Şırınga sızma testinin Tablo 1. Sorun.

Tablo 2 görüntülemek için lütfen buraya tıklayınız.

Patojen büyüme verilerinin istatistiksel analizi için Tablo 2. Çizelge.

Subscription Required. Please recommend JoVE to your librarian.

Discussion

Nüfusu mevcut arazileri azalan ve artan dünyada araştırmacılar ekin iyileştirilmesi için acil ihtiyaçları zorlanmaktadır. Verim büyük ölçüde çeşitli biyotik ve abiyotik streslere etkilenebilir. Bunlar arasında, patojen enfeksiyonu tek başına 45 ABD'de yaklaşık% 12 kayıp sorumlu mahsul verim azalmasına önde gelen nedenlerinden biridir. Bu sorunu gidermek için, masif araştırma modeli Arabidopsis'de yapılmıştır - P. syringae pathosystem kapsamlı bileşenleri ve bitki bağışıklık tepkilerinin düzenleyici mekanizmaların karakterize etmek. Burada, optimize edilmiş bir P. sunmak Syringae ES4326 şırınga sızma deneyi kantitatif bütün bitki düzeyinde bitki bağışıklık tepkisi ince farklılıkları değerlendirmek için.

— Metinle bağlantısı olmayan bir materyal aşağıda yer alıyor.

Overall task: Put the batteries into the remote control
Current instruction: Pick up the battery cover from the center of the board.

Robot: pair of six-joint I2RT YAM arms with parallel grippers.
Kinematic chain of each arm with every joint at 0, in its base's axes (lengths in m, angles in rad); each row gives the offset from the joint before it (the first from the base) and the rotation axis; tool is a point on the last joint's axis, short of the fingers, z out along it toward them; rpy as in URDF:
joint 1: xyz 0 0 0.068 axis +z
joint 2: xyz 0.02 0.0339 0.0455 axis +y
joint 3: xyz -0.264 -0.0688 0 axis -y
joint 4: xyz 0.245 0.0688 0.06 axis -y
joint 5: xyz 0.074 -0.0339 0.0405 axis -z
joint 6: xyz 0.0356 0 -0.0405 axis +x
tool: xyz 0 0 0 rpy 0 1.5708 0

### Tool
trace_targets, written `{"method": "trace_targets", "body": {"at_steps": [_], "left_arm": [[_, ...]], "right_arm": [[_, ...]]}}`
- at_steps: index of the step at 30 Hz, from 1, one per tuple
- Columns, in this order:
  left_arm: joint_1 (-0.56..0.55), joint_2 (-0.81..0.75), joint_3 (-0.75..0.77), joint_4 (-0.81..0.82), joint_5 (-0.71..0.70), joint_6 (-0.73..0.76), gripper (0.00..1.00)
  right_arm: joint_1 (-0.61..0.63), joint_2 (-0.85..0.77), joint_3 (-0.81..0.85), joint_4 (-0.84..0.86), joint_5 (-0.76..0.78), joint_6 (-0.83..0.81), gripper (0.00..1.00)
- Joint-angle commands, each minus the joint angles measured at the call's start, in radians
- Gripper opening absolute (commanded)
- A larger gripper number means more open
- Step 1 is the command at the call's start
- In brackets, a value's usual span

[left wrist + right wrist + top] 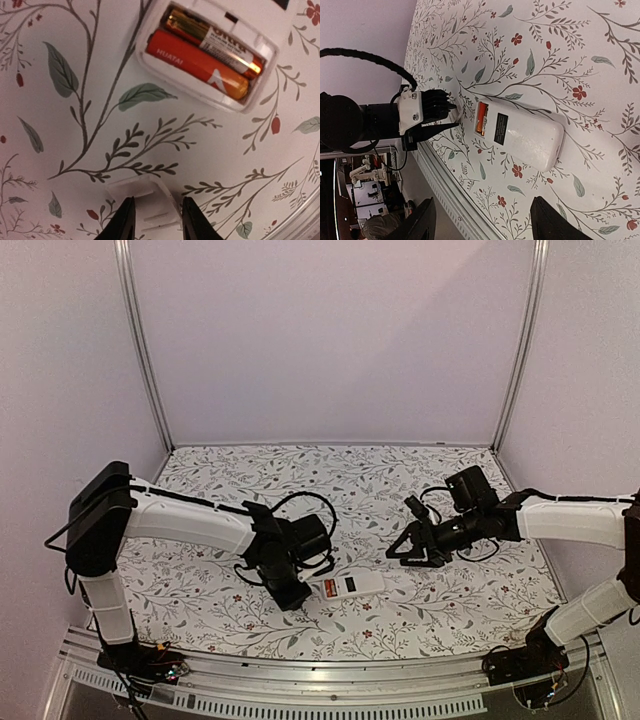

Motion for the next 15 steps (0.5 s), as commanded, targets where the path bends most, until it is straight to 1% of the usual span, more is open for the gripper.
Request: {"method": "trace_targets", "body": {"at_steps": [1, 4, 10, 14, 15], "left_arm": [[-0.021, 0.029, -0.016, 0.021, -0.004, -0.011, 0.31], [-0.031, 0.041, -0.020, 0.021, -0.008, -0.015, 0.23], [-0.038, 0.044, -0.035, 0.024, 0.009, -0.032, 0.00], [-0.036, 0.007, -0.026, 0.029, 0.009, -0.032, 0.00], [-0.033, -0.016, -0.019, 0.032, 0.035, -0.025, 0.00]], "right_arm": [[-0.010, -0.019, -0.012, 0.000, -0.006, -0.005, 0.65], [-0.012, -0.012, -0.011, -0.001, -0.008, -0.007, 0.65], [-0.015, -0.012, -0.008, -0.005, -0.006, -0.011, 0.65], [-0.015, -0.019, -0.005, -0.007, -0.005, -0.014, 0.65], [-0.015, -0.024, -0.003, -0.007, -0.005, -0.015, 0.65]]}}
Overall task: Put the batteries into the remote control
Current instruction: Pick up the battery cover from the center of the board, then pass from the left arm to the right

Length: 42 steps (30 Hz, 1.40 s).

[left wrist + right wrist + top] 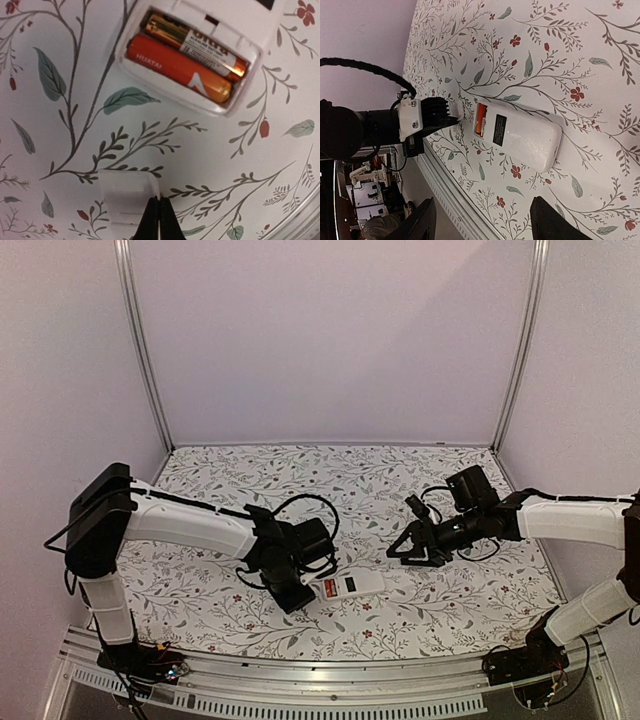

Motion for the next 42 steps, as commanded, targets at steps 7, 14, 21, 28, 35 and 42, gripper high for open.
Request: {"method": "trace_targets", "body": {"at_steps": [7, 14, 21, 28, 35, 42], "left_arm": [[0.019, -0.244, 0.050, 0.075, 0.283, 0.132, 0.00], [0.101, -0.383, 0.130, 0.075, 0.807, 0.277, 0.00], [0.101, -0.433, 0.225, 0.100, 1.135, 0.296, 0.00], [0.092, -0.455, 0.246, 0.223, 1.248, 0.213, 0.00], [0.076, -0.457, 0.231, 0.345, 1.262, 0.129, 0.00], [0.053, -0.448, 0.222, 0.387, 1.276, 0.110, 0.00]], "right_arm": [[-0.007, -0.097, 0.028, -0.003, -0.061, -0.092, 0.65], [0.001, -0.252, 0.058, 0.032, -0.164, -0.235, 0.65], [0.151, -0.365, 0.167, 0.026, -0.213, -0.364, 0.67], [0.295, -0.346, 0.306, 0.003, -0.201, -0.448, 0.64], [0.418, -0.273, 0.428, -0.007, -0.187, -0.511, 0.62], [0.453, -0.221, 0.468, -0.015, -0.199, -0.550, 0.61]]}}
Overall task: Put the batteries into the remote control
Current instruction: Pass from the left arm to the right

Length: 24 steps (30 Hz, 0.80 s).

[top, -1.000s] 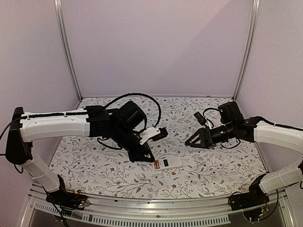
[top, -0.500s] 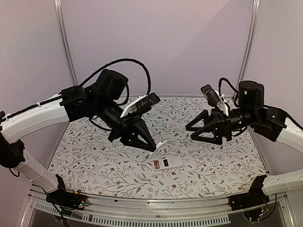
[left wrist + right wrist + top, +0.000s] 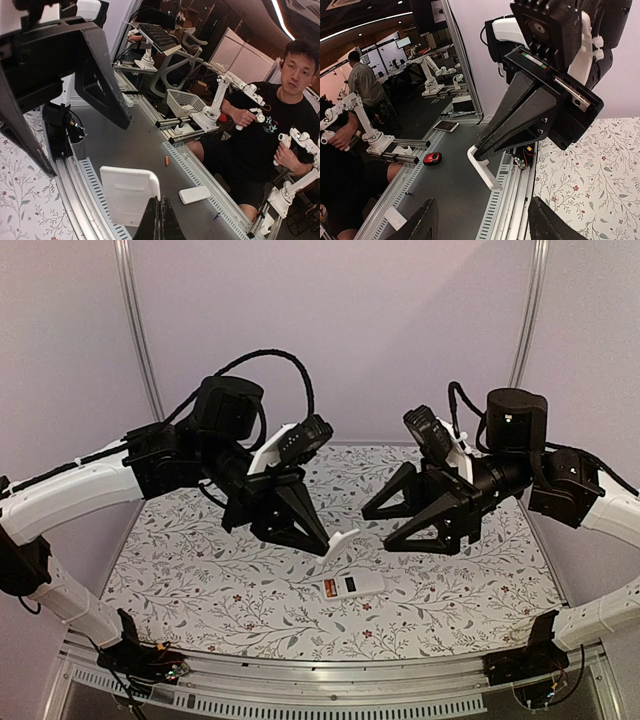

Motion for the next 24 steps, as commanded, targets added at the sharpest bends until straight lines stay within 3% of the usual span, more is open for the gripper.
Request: {"method": "trace_targets", "body": {"at_steps": [1, 8, 24], "left_arm": [[-0.021, -0.005, -0.014, 0.066, 0.026, -0.034, 0.00], [-0.022, 0.003, -0.023, 0.137, 0.038, -0.083, 0.00], [-0.024, 0.003, -0.064, 0.271, 0.039, -0.165, 0.00]], "right_arm": [[0.028, 0.032, 0.038, -0.023, -0.005, -0.041, 0.61], [0.064, 0.079, 0.074, -0.024, -0.013, -0.079, 0.56], [0.092, 0.113, 0.108, -0.017, -0.023, -0.091, 0.12]]}}
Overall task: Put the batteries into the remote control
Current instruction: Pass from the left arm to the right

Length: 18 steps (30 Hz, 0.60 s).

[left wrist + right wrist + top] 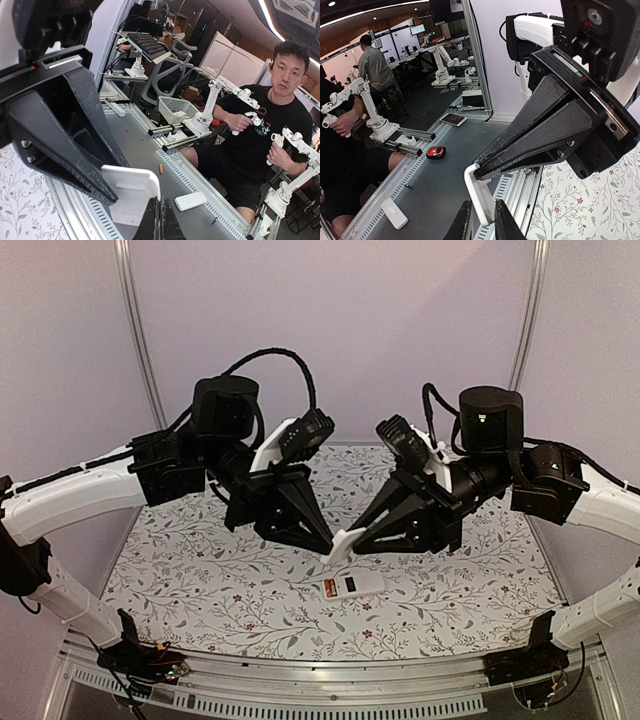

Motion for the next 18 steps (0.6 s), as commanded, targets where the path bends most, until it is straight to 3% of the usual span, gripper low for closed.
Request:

Birden fazla patojen enfeksiyon deneyleri, bitki bağışıklık tepkisini 29,35 karakterize etmek için geliştirilmiş olsa da, bir şırınga sağlar infiltrasyonupatojenin eşit miktarlarda enfekte doku içine uygulanır iyi kontrollü sistem. Daldırma aşılama ve aşılamadan püskürtme dahil olmak üzere, diğer enfeksiyon tahlilleri, patojen kotiledonlar dahil olmak üzere tüm hava dokusuna uygulanır yanı sıra gerçek 34 bırakır. Bu ekotip Landsberg erecta (L er) gelen kotiledonlar çok daha duyarlı verileri çarpık ve genel hastalık direnci 34 yanlış sonuçlara yol açabilir daldırma aşılama tahlil sırasında patojen için olduğu rapor edilmiştir. Buna ek olarak, iki Anılan deneyler nem ve ışık gibi çeşitli çevresel faktörlerin tarafından kontrol edilir stoma yoluyla yaprak girmek için patojen gerektirir. Bu faktörlerin Dalgalanma şırınga süzme analizinde 35 kıyasla hastalık semptomlarının varyasyon daha yüksek bir seviyesine katkıda bulunmaktadır. Vakum infiltrasyon için, ana sakıncaları patojen çözüm zorluk büyük hacimlerde ihtiyacını içeriretkin bir şekilde zarar görmemesi ise tüm yaprakları sızmak ve önemli işgücü yoğunluğu 29. Ayrıca, sprey, daldırma veya vakumlu aşılamadan ile enfekte bitkiler bütün fide patojenin ile enfekte olduğundan kurtarmak için daha az olasıdır. Diğer yöntemler, çok sayıda sınırlılıkları gözönüne alındığında, şırınga infiltrasyon deney güvenilir gerçek yaprak olan bağışıklık tepkisini karakterize etmek için tek tip ve yüksek ölçüde öngörülebilir hastalık ilerlemesi ve patojenin hassas miktar tayinine elde etmek için tercih edilen bir yöntem olmaya devam etmektedir. Buna ek olarak, bu deney, kolayca MAMP-tetikli Bağışıklık ve sistemik elde edilmiş direnç karakterize etmek için modifiye edilebilir. Bunun yanı sıra, tekniğe gelecek vaat eden uygulamalar, bitki bağışıklık sinyalleşme ağının farklı katmanlarını incelemek veya immün bitki özel bir yolun rollerini ortaya patojen şırınga infiltrasyonun birden hormonlarının, kimyasal madde ya da inhibitörlerin ön işlemler test etkileri için uygulanabilecek yanıtı. Enfeksiyon wiGeliştirilmiş Hastalık Direnci (EDR) testi olarak bilinen bir ön-tedavi, astarlama herhangi bir savunma yokluğunda patojen (OD 600 nm = 0.001) artış doz th, mutantlann tespit edilmesi için de kullanılabilir ya da bu yöntemin diğer bir faydalı modifikasyondur hastalık direnci olan transgenik.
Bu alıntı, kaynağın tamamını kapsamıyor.